◆ WHAT IS EXPECTED ◆
Reproduce the listing that follows character for character, excluding its pictures.

◆ INFORMATION SUPPLIED ◆
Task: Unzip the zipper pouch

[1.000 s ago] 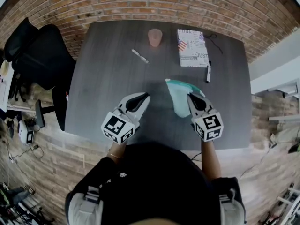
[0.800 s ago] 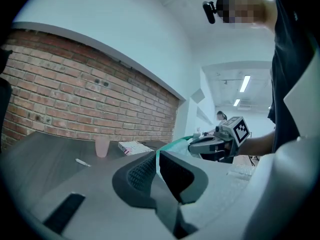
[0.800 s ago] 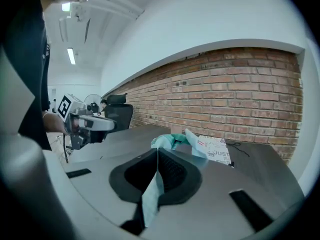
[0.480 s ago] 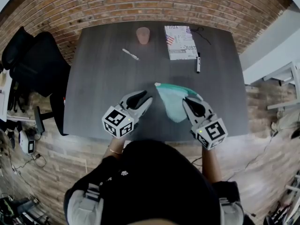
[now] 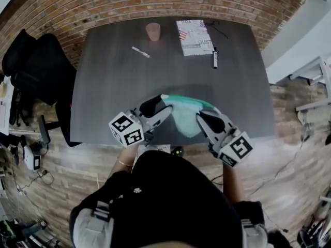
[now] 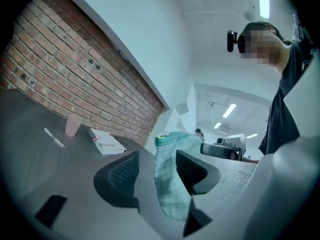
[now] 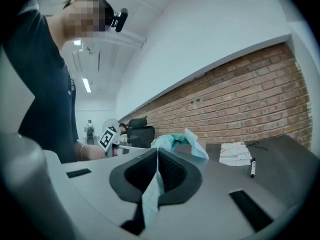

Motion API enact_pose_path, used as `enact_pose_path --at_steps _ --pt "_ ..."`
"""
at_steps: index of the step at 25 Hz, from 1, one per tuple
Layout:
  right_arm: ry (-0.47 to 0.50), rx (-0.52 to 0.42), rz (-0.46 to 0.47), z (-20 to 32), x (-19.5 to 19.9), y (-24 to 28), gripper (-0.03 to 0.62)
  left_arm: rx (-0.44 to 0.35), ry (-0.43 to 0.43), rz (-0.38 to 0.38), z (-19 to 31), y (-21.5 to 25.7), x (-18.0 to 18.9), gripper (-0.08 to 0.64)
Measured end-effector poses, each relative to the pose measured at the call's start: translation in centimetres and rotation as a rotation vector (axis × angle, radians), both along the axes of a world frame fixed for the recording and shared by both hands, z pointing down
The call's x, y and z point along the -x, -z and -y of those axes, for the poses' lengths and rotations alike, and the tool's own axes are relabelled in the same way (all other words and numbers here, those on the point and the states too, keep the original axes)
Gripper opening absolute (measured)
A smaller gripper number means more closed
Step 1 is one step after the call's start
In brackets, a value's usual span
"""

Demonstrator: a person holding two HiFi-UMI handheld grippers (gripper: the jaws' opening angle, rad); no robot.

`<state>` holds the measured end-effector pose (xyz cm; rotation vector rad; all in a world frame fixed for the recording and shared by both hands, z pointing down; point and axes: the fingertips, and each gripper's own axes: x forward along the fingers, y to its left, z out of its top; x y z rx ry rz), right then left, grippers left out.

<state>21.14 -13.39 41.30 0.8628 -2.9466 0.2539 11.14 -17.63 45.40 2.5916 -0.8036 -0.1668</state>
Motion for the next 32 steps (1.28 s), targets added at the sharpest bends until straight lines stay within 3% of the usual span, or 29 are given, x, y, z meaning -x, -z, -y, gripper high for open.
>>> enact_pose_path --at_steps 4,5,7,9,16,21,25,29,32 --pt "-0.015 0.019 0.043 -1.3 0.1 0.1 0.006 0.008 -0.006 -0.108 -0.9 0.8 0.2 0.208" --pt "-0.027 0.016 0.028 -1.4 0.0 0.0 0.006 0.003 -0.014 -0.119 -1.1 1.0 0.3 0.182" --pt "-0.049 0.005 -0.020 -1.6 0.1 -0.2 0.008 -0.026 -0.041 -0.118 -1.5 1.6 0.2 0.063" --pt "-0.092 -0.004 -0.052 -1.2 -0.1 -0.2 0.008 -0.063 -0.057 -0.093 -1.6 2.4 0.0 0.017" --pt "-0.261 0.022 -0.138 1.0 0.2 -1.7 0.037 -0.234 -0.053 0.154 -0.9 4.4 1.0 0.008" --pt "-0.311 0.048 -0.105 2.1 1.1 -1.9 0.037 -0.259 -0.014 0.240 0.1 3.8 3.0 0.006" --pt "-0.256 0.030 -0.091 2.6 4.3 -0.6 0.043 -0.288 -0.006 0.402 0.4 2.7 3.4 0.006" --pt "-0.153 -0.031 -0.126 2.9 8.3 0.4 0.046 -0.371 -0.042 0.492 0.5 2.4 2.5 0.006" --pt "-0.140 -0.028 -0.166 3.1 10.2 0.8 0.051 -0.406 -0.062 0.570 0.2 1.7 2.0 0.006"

◆ RESULT BELOW ◆
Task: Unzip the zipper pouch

[1.000 s ago] 
[0.800 s ago] 
[0.800 s ago] 
[0.480 s ago] 
[now] 
[now] 
[now] 

Motion API enact_pose_path, used as `enact_pose_path --at_steps _ --pt "_ ..."`
"""
at_steps: index of the step at 25 Hz, from 1, one per tuple
Layout:
  right_arm: ry (-0.47 to 0.50), rx (-0.52 to 0.42), rz (-0.46 to 0.47), z (-20 to 32), x (-19.5 to 19.9), y (-24 to 28), gripper (-0.03 to 0.62)
  left_arm: rx (-0.44 to 0.35), ry (-0.43 to 0.43), rz (-0.38 to 0.38), z (-19 to 31), y (-21.5 to 25.7), x (-18.0 to 18.9), gripper (-0.08 to 0.64)
Measured end-effector poses, each relative to the pose measured at the call's start: translation in centimetres and rotation as a rotation vector (axis × angle, radians), both along the axes of a world frame fixed for the recording and shared by both hands, z pointing down
The call's x, y and z point along the -x, -z and -y of those axes, for the poses' lengths and rotations alike, and the tool's own axes are relabelled in the same way (all other words and numbers here, those on the point and the states too, keep the original axes)
Gripper opening absolute (measured)
A smaller gripper number means more closed
Step 1 is one step after the call's start
In brackets, a value's usual span
"""

Demonstrator: a person holding two HiFi-UMI handheld grippers (gripper: the jaws' opening angle, rad); no robot.

`<state>` holds the measured end-effector pose (xyz cm; rotation vector rad; all in a world frame fixed for the recording and shared by both hands, z pointing down; point and axes: the fingertips, and each gripper's own axes: x forward along the fingers, y to its left, z out of its top; x y z rx ry rz), right then left, grippers left out.

<state>21.14 -13.39 41.30 0.8628 -2.9466 0.2539 11.14 -17.63 45.40 2.5916 -0.8036 -0.1668</state>
Motion for the next 32 steps (1.28 s), targets added at the sharpest bends until straight lines stay within 3% of the usual span, or 29 are given, x, y, z meaning -x, -z, -y, gripper high for open.
>>> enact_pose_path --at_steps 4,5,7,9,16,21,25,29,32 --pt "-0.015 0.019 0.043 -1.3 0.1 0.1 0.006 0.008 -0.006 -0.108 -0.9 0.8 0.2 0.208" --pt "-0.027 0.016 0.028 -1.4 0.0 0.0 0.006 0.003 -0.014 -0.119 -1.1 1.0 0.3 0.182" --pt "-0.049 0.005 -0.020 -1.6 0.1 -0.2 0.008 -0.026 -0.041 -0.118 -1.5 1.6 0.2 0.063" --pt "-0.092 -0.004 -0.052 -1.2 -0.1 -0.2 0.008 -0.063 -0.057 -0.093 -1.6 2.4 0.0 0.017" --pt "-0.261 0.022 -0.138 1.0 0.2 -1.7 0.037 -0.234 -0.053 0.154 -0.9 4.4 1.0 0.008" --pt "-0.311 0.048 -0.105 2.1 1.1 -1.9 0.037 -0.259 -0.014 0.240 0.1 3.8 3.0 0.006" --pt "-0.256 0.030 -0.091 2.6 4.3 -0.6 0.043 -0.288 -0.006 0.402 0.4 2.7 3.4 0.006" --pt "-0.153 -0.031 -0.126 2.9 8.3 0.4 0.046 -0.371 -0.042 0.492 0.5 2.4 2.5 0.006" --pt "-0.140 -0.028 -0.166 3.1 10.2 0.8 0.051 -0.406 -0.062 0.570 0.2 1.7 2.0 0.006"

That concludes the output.